When the sun hits the belly just right, the body finally relaxes. These eyelids slide shut. All that remains are birds calling and the blessed heat. Occasionally car tires pass in the distance and my being flutters, but mostly I tumble toward unconsciousness. This heart only knows two speeds, and the downshift feels earned by a life of attention. The sun won’t slide below the trees for a while. I am comfort.
I’ve slowed, my breathing moves like the tide on a protected
beach, when a decade old import rolls to a stop on the other side of the
street. My ears come to attention automatically. My head lift off the concrete
porch. My gaze does not waver. The car shutters to a stop. Two mop-top college
kids crack the doors and sneak out. Immediately I am on my feet. These two, I
cannot tell their gender, head away, toward the doors in those other buildings.

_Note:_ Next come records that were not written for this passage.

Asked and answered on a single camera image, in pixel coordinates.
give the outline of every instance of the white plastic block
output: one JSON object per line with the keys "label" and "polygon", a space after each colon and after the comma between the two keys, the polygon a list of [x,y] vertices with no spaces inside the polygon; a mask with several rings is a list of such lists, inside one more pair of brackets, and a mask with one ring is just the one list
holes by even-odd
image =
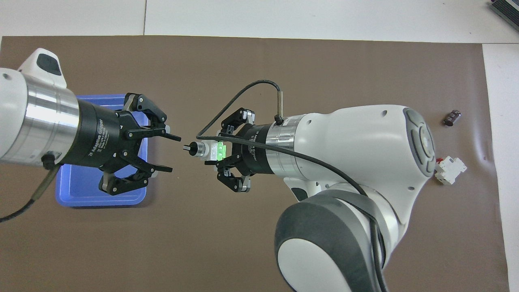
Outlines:
{"label": "white plastic block", "polygon": [[434,176],[443,184],[454,184],[460,173],[465,172],[467,167],[459,158],[447,156],[443,160],[436,162]]}

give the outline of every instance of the black cylindrical component
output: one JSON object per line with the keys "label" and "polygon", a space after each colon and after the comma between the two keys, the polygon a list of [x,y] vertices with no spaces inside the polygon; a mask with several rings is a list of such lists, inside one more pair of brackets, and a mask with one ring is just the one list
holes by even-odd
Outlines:
{"label": "black cylindrical component", "polygon": [[[245,140],[258,143],[265,143],[267,133],[271,124],[251,125],[246,124],[238,132],[237,136]],[[266,150],[243,144],[233,144],[233,155],[240,154],[243,157],[243,163],[238,163],[236,168],[243,174],[273,174],[268,164]]]}
{"label": "black cylindrical component", "polygon": [[459,117],[461,117],[461,112],[458,110],[453,110],[447,115],[447,117],[445,117],[443,123],[446,126],[452,127]]}
{"label": "black cylindrical component", "polygon": [[74,143],[61,163],[100,167],[118,151],[121,123],[113,110],[78,99],[80,121]]}

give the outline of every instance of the metallic band
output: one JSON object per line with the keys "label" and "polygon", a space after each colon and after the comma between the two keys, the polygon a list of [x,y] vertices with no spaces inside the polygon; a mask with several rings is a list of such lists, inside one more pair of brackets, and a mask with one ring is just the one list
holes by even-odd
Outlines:
{"label": "metallic band", "polygon": [[68,89],[23,75],[27,107],[15,142],[0,159],[6,163],[41,166],[41,157],[53,154],[59,162],[69,151],[79,125],[79,105]]}
{"label": "metallic band", "polygon": [[[265,143],[294,151],[295,131],[303,116],[305,115],[288,117],[279,126],[273,123],[268,130]],[[295,157],[272,150],[267,150],[266,154],[270,169],[277,176],[306,179],[297,167]]]}

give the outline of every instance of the black cable
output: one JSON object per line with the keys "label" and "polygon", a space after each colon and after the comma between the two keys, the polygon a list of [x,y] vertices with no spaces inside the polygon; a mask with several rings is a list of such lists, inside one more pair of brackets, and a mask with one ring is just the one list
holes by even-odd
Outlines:
{"label": "black cable", "polygon": [[[234,137],[223,137],[223,136],[202,136],[215,122],[217,119],[219,119],[222,114],[249,88],[253,87],[254,85],[266,83],[273,85],[276,90],[279,92],[281,91],[280,87],[273,81],[270,80],[258,80],[255,82],[252,82],[251,84],[244,87],[242,90],[240,90],[226,105],[225,107],[196,135],[196,138],[199,140],[216,140],[216,141],[225,141],[225,142],[231,142],[231,143],[238,143],[242,145],[252,146],[252,147],[258,147],[262,149],[272,150],[276,152],[280,152],[283,154],[291,155],[297,158],[301,158],[307,161],[310,161],[312,163],[315,163],[317,165],[320,165],[322,167],[325,167],[329,169],[330,171],[336,173],[340,177],[342,177],[344,180],[346,180],[352,187],[354,187],[359,194],[363,196],[368,196],[364,189],[352,178],[350,178],[347,174],[345,174],[340,169],[334,167],[331,164],[328,164],[322,160],[319,160],[315,157],[308,156],[303,153],[291,151],[285,148],[271,146],[263,143],[258,143],[254,141],[245,140],[242,138]],[[377,281],[380,287],[381,292],[387,292],[386,288],[386,282],[384,280],[384,275],[382,274],[382,268],[381,268],[381,260],[380,260],[380,253],[378,251],[377,242],[380,243],[378,234],[380,233],[379,227],[377,222],[374,219],[370,219],[370,231],[371,231],[371,242],[372,242],[372,250],[373,250],[373,258],[374,258],[374,266],[375,266],[375,273],[377,276]]]}
{"label": "black cable", "polygon": [[45,192],[45,190],[49,187],[50,183],[54,180],[54,177],[56,177],[56,174],[58,173],[58,170],[60,169],[60,167],[61,167],[61,165],[56,165],[53,168],[51,168],[51,170],[49,170],[49,172],[47,173],[47,175],[45,176],[43,181],[39,184],[38,188],[36,188],[36,190],[32,194],[32,196],[29,199],[29,201],[23,207],[21,207],[19,210],[17,210],[16,212],[14,212],[14,213],[12,213],[10,215],[1,217],[0,218],[0,223],[8,221],[8,220],[11,220],[12,218],[14,218],[14,217],[22,214],[23,212],[27,211],[27,209],[29,209],[29,207],[32,206],[32,204],[34,204],[34,202],[37,199],[39,199],[42,196],[43,192]]}

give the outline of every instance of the blue plastic tray
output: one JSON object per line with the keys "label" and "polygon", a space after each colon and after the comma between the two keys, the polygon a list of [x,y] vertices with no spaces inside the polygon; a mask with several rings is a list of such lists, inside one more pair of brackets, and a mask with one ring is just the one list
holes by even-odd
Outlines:
{"label": "blue plastic tray", "polygon": [[[93,95],[77,98],[107,107],[112,110],[122,109],[125,95]],[[139,125],[148,125],[148,118],[142,112],[134,112],[133,116]],[[139,157],[147,161],[148,140],[143,139]],[[136,169],[126,166],[115,173],[117,177],[127,177]],[[99,190],[99,180],[103,172],[94,167],[63,165],[56,179],[56,201],[65,207],[99,207],[136,205],[146,196],[146,188],[111,196]]]}

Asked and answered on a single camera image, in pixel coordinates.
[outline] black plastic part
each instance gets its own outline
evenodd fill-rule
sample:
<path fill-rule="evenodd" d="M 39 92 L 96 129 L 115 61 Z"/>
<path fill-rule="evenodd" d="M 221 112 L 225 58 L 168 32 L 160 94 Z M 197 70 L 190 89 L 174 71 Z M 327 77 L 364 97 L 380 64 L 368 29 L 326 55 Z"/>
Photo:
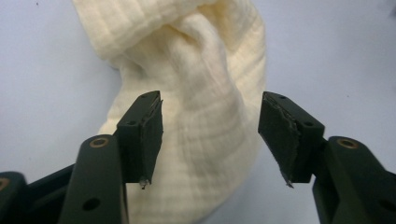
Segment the black plastic part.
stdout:
<path fill-rule="evenodd" d="M 270 148 L 288 185 L 309 183 L 311 152 L 323 143 L 324 126 L 289 98 L 265 91 L 259 134 Z"/>
<path fill-rule="evenodd" d="M 333 224 L 396 223 L 396 182 L 364 144 L 331 137 L 324 156 L 340 198 Z"/>
<path fill-rule="evenodd" d="M 21 223 L 20 194 L 26 191 L 24 176 L 16 172 L 0 173 L 0 223 Z"/>
<path fill-rule="evenodd" d="M 7 188 L 0 191 L 0 214 L 6 214 L 0 216 L 0 223 L 56 223 L 72 171 L 73 165 L 30 185 L 22 174 L 0 174 L 0 178 L 8 179 Z"/>
<path fill-rule="evenodd" d="M 140 96 L 113 136 L 88 139 L 76 165 L 30 185 L 22 174 L 0 173 L 0 223 L 127 223 L 125 183 L 139 182 L 135 176 L 151 181 L 162 143 L 161 106 L 159 91 Z"/>
<path fill-rule="evenodd" d="M 152 91 L 139 96 L 117 124 L 122 170 L 126 183 L 151 183 L 163 136 L 161 95 Z"/>
<path fill-rule="evenodd" d="M 59 223 L 127 223 L 117 138 L 104 134 L 80 148 Z"/>

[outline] white table surface
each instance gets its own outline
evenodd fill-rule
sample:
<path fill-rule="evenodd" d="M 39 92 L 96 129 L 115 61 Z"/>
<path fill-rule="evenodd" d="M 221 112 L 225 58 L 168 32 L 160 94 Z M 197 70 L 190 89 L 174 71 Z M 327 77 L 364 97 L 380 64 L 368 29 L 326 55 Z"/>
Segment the white table surface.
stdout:
<path fill-rule="evenodd" d="M 396 172 L 396 0 L 254 0 L 267 90 L 369 147 Z M 71 1 L 0 3 L 0 172 L 28 182 L 74 163 L 119 91 Z M 318 223 L 312 184 L 285 186 L 264 148 L 244 185 L 199 223 Z"/>

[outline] cloth wrinkle
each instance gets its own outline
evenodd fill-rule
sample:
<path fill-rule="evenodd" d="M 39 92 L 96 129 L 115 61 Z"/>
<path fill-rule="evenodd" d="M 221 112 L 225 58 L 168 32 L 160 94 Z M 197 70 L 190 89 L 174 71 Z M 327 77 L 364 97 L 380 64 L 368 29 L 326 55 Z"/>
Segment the cloth wrinkle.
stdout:
<path fill-rule="evenodd" d="M 127 184 L 130 223 L 194 223 L 247 178 L 262 146 L 264 28 L 250 0 L 73 0 L 93 48 L 120 70 L 99 133 L 137 96 L 161 91 L 152 185 Z"/>

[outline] crumpled towel
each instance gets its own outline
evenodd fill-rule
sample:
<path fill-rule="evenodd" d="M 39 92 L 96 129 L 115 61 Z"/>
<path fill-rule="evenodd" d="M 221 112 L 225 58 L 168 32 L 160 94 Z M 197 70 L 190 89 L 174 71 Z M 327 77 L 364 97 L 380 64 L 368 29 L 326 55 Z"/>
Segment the crumpled towel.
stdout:
<path fill-rule="evenodd" d="M 192 223 L 248 176 L 262 143 L 264 28 L 249 0 L 74 0 L 122 86 L 100 133 L 136 97 L 161 91 L 163 144 L 152 185 L 128 184 L 131 223 Z"/>

Without willing it I bounce off the porch to the chain link fence. The hair on
my spine rises to attention. Yet, the two continue on, not noticing me,
mumbling inside jokes to each other.
When a bark comes I can feel it in my throat first, the way
the muscles clench. Sometimes I can keep it there, swallow it back down. If
they would look over here, give me attention, I might be able to stop it, but
that won’t happen. I let out a howl that vibrates from my wet nose to the tip
of my tail. I howl so loud it hurts. I howl everything that I am. The two pause
their gait and turn in stutter syncopation towards me. My tail shifts it’s
focus back and forth. Are they startled? Amused? I can’t read these ones. Yet
It wasn’t so long ago I was one of them. I recall my last life vividly. I
couldn’t tell what people were then either.